Closed Windaway closed 11 months ago

Windaway commented 4 years ago

I have reimplement the paper. How ever my implement cost a lot of memory with a just resnet50 backbone, which is very strange. The paper said one P100 can hold a batchsize of 4. Can you give more detail? Such as output stride of the backbone, and the channel number of the ASPP.

By analyzing the Diagram, did resnext101 remove the maxpool layer? And use the strides [1,2,2,1] and dilations[1, 1, 1, 2] like os=16 (delete maxpool to still make output stride = 8)?

Twice22 commented 4 years ago

Hey!

I have myself reimplemented the whole paper with some assumptions regarding some parts of the Neural Network. The code is running and actually the network is learning but then entered into failure mode with a discriminator loss of 0.

If you still work on it, maybe we could help each other ^^.

Also, for your information, I can train with batch-size of 2 on a 11GB single gpu :)

aricsong1995 commented 3 years ago

@Twice22 Hey! i'm new and i'm also working on reimplementing the network and got stucked. Would you mind share your network modle (just the network) with me please? Thanks a lot!

Twice22 commented 3 years ago

Well, I can help you ofc but you need to show me first that you worked on it ^^

aricsong1995 commented 3 years ago

Hi Victor, Thanks a lot for replying to me! As I may have mentioned, I'm still a newbee to python and pytorch.This is my first time trying to re-implement a complex network. And it's really challenging for me to be honest, So, this is what I have done for the last two weeks(almost):

Reading:

ResNext Basebone: Deep Residual Learning for Image Recognition Aggregated Residual Transformations for Deep Neural Networks ASAP: Deeplab: Semantic image segmentation with deep convolutional nets, atrous convolution, and fully connected crfs. Spatial and Channel wise Attention: SCA-CNN: Spatial and Channel-wise Attention in Convolutional Networks for Image Captioning PatchGan: Image-to-Image Translation with Conditional Adversarial Nets Cycle-Gan

Programming: Since I spent lots of time reading, I felt overwhelmed by all those new concepts and information. So my friend suggested that I start to write and test some code for each module and then try to put them together.
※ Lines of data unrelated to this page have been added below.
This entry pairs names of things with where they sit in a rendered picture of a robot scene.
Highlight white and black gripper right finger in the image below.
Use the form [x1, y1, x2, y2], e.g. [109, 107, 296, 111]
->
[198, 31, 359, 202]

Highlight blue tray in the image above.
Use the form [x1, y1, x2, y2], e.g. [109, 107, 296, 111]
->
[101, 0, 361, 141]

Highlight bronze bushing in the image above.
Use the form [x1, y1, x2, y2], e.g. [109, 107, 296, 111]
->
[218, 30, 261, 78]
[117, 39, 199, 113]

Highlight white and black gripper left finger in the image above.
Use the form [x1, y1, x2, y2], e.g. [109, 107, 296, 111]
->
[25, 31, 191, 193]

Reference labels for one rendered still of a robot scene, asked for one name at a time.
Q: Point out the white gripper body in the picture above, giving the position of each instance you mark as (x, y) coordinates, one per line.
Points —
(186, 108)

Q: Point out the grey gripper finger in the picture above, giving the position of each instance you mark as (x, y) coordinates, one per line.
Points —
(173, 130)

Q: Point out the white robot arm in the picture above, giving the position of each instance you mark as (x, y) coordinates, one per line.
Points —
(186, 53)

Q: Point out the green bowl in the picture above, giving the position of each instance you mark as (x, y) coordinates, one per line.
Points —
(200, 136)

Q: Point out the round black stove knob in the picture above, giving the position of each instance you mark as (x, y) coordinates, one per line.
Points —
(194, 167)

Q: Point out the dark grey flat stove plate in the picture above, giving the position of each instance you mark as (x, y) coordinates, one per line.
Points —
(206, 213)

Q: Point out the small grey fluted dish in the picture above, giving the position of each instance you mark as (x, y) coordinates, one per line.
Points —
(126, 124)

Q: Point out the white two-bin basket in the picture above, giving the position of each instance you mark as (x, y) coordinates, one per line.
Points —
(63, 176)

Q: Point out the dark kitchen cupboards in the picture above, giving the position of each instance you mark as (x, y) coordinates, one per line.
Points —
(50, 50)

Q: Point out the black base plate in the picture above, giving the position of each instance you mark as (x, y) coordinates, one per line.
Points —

So from this week, I start to explore each module, I also have attached a part of the code just to show that I'm actually learning each module of HAttmatting.I'm using tensorboard to visualize each module(that i found on github) for me to get better understanding. I also found that the true understanding must be at the code, not the paper! Anyway!The biggest problem I encounter is that I still can't find any code reference for the HattMatting network, which I found frustrating to get going.Not to even mention that the paper did not cover all the network details. Since I'm new to all module concepts, it's really hard for me to put everything together. I guess it's always hard to do it the first time. But if I can successfully implement the network, I will definitely share it back with you as well or on github!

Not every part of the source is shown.